(Beginning of Exercise data)

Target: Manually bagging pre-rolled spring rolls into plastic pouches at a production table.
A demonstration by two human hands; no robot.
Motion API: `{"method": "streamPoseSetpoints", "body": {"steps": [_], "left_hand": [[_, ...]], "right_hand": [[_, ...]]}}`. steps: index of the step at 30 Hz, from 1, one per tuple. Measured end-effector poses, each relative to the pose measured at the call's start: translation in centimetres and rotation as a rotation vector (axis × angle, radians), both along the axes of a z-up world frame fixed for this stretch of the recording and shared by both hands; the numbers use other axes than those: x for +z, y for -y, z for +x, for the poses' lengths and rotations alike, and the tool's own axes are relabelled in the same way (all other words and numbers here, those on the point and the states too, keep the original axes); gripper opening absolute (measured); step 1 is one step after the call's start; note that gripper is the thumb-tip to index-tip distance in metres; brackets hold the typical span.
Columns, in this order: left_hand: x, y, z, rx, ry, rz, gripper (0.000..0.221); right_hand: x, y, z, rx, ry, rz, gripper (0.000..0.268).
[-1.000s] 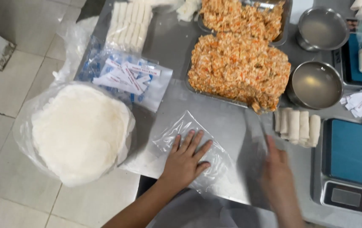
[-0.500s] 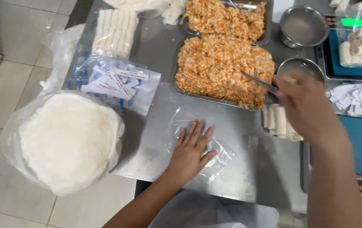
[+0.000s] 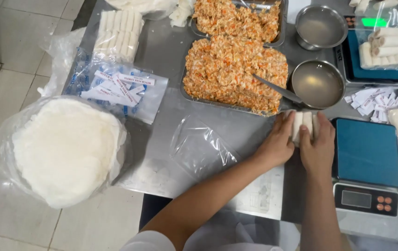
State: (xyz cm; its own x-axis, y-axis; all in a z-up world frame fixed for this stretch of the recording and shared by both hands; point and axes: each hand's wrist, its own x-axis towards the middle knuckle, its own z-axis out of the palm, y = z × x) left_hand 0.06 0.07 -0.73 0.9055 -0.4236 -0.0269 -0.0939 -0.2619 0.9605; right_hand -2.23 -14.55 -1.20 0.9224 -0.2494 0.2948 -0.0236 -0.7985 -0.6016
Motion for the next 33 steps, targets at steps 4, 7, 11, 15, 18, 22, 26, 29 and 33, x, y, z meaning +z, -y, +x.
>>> {"method": "streamPoseSetpoints", "body": {"steps": [4, 7, 11, 15, 18, 22, 26, 29, 33], "left_hand": [[-1.9, -0.4, -1.0, 0.020, 0.063, -0.109, 0.087], [-1.6, -2.8, -5.4, 0.085, 0.155, -0.127, 0.085], [1.7, -8.1, -12.5, -0.076, -0.116, -0.175, 0.086], [4.2, -10.9, -11.7, -0.129, 0.001, -0.003, 0.079], [4.7, -11.5, -9.1, -0.188, 0.342, 0.146, 0.064], [3.5, -11.2, -7.1, -0.298, 0.805, 0.479, 0.034], [2.6, -11.7, -5.6, -0.277, 0.687, 0.207, 0.029], [3.5, -11.7, -6.1, -0.114, 0.385, -0.053, 0.019], [4.8, -10.5, -8.4, 0.115, 0.006, -0.287, 0.030]], "right_hand": [[-1.4, -0.3, -1.9, 0.064, 0.140, 0.011, 0.059], [0.8, -4.0, -5.8, 0.088, 0.106, 0.066, 0.060], [4.2, -7.3, -11.5, 0.144, -0.167, 0.140, 0.062], [5.2, -5.4, -13.1, 0.089, -0.203, 0.113, 0.062], [7.1, -4.5, -11.9, -0.035, -0.336, 0.128, 0.054], [8.4, -3.9, -10.4, -0.085, -0.572, 0.167, 0.057], [9.2, -3.0, -10.9, -0.225, -0.510, 0.634, 0.050], [5.5, -1.0, -12.4, -0.143, -0.262, 1.170, 0.037], [5.5, -3.7, -13.2, 0.081, -0.149, 1.455, 0.026]]}}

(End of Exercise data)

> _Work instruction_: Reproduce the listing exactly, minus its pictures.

> _Response box_:
Target: Manually bagging pre-rolled spring rolls into plastic pouches at a production table.
A demonstration by two human hands; no robot.
Motion API: `{"method": "streamPoseSetpoints", "body": {"steps": [_], "left_hand": [[_, ...]], "right_hand": [[_, ...]]}}`. steps: index of the step at 30 Hz, from 1, one per tuple. Measured end-effector poses, each relative to the pose measured at the call's start: translation in centimetres and rotation as a rotation vector (axis × angle, radians), both along the axes of a z-up world frame fixed for this stretch of the recording and shared by both hands; the numbers use other axes than those: x for +z, y for -y, z for +x, for the poses' lengths and rotations alike, and the tool's own axes are relabelled in the same way (all other words and numbers here, those on the point and the states too, keep the original axes); gripper opening absolute (measured); step 1 is one step after the call's start; note that gripper is the thumb-tip to index-tip distance in metres; brackets hold the typical span.
Columns, in this order: left_hand: x, y, z, rx, ry, rz, gripper (0.000..0.221); right_hand: x, y, z, rx, ry, rz, gripper (0.000..0.268).
[-1.000s] 
[-0.500s] 
[+0.000s] 
State: (xyz cm; its own x-axis, y-axis; all in a z-up world frame fixed for this stretch of the recording and shared by both hands; point and axes: each hand's wrist, its own x-axis towards the middle knuckle, its own z-axis out of the palm, y = z × x) left_hand 0.06 0.07 -0.73 0.9055 -0.4236 -0.0269 -0.0939 -0.2619 0.9605; right_hand -2.23 -14.55 -1.20 0.9224 -0.2494 0.2948 -0.0236 -0.7985 -0.6016
Motion for the next 33 steps, targets at steps 4, 7, 11, 15, 18, 22, 26, 29 and 33, x, y, z meaning +z, -y, +x.
>>> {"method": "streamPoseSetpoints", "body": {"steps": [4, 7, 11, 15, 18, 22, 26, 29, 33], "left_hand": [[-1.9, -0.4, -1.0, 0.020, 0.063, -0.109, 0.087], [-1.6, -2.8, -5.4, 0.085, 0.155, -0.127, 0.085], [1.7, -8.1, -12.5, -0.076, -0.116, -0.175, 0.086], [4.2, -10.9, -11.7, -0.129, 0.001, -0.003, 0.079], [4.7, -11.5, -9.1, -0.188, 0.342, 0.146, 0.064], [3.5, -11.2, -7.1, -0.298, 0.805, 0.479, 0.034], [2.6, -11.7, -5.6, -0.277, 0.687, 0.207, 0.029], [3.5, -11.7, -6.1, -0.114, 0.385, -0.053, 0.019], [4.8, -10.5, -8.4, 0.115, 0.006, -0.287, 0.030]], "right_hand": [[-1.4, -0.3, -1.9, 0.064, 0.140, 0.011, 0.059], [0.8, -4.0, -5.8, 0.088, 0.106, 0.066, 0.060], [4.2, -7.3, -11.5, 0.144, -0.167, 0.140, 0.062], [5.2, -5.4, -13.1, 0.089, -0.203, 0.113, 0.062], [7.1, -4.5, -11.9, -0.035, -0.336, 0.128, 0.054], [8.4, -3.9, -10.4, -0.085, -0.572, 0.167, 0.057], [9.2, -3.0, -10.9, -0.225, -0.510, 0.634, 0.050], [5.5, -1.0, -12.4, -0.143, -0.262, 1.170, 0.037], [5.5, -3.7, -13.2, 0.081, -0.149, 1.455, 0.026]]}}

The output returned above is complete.